** What you need to do **
Could you return each line of the material that has "finger" in it?

Records to process START

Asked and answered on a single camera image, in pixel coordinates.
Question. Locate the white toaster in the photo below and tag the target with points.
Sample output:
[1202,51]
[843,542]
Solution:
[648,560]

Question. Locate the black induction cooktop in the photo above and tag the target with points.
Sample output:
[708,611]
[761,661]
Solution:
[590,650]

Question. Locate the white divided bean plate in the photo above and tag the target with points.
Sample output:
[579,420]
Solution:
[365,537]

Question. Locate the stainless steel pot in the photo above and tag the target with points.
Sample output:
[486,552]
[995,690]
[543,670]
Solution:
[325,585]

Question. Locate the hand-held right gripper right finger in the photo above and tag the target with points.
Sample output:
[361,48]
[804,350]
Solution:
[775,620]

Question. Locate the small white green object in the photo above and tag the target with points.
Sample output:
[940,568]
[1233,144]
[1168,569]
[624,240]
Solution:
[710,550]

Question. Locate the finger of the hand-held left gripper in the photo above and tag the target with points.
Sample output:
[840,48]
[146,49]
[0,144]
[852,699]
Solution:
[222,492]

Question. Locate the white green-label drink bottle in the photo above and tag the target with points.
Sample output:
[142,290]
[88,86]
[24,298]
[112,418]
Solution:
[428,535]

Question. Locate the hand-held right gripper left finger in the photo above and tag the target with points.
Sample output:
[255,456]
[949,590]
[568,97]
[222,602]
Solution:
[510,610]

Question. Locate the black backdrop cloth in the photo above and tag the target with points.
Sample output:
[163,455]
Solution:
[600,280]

Records to process END

** Response **
Question. Locate the hand-held right gripper right finger in the photo above and tag the target with points.
Question. Locate the finger of the hand-held left gripper in the photo above and tag the target with points.
Question. Locate the hand-held right gripper left finger in the photo above and tag the target with points.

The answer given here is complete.